(EXERCISE AIM)
A faithful copy of the whole listing is the goal. Match it exactly.

(DATA SEGMENT)
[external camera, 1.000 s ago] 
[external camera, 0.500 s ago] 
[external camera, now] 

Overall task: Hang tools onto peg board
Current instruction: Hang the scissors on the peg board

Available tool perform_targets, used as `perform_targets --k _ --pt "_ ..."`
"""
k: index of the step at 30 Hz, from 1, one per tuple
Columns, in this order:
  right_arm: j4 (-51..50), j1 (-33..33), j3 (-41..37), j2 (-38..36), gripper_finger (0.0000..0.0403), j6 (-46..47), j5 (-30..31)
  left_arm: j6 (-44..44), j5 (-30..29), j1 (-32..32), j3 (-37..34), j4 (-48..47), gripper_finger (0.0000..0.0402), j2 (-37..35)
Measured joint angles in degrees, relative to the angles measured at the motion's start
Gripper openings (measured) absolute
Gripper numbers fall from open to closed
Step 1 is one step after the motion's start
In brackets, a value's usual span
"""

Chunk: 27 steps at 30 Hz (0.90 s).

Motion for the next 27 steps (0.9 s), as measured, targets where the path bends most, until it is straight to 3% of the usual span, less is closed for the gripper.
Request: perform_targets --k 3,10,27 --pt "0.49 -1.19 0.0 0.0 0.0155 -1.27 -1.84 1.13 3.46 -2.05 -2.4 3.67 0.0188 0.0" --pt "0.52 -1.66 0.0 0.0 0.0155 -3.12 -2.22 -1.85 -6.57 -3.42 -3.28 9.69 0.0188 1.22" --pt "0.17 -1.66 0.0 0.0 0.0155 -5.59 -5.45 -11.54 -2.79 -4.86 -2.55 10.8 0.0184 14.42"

(YOUR RESPONSE)
[external camera, 1.000 s ago] 
[external camera, 0.500 s ago] 
[external camera, now] 

Overall task: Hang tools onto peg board
Current instruction: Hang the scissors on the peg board

Available tool perform_targets, used as `perform_targets --k _ --pt "_ ..."`
"""
k: index of the step at 30 Hz, from 1, one per tuple
Columns, in this order:
  right_arm: j4 (-51..50), j1 (-33..33), j3 (-41..37), j2 (-38..36), gripper_finger (0.0000..0.0403), j6 (-46..47), j5 (-30..31)
  left_arm: j6 (-44..44), j5 (-30..29), j1 (-32..32), j3 (-37..34), j4 (-48..47), gripper_finger (0.0000..0.0402), j2 (-37..35)
Measured joint angles in degrees, relative to the angles measured at the motion's start
Gripper openings (measured) absolute
Gripper numbers fall from open to closed
Step 1 is one step after the motion's start
In brackets, a value's usual span
"""

Chunk: 27 steps at 30 Hz (0.90 s).

Motion for the next 27 steps (0.9 s), as measured, targets where the path bends most, until it is straight to 3% of the usual span, less is closed for the gripper.
Request: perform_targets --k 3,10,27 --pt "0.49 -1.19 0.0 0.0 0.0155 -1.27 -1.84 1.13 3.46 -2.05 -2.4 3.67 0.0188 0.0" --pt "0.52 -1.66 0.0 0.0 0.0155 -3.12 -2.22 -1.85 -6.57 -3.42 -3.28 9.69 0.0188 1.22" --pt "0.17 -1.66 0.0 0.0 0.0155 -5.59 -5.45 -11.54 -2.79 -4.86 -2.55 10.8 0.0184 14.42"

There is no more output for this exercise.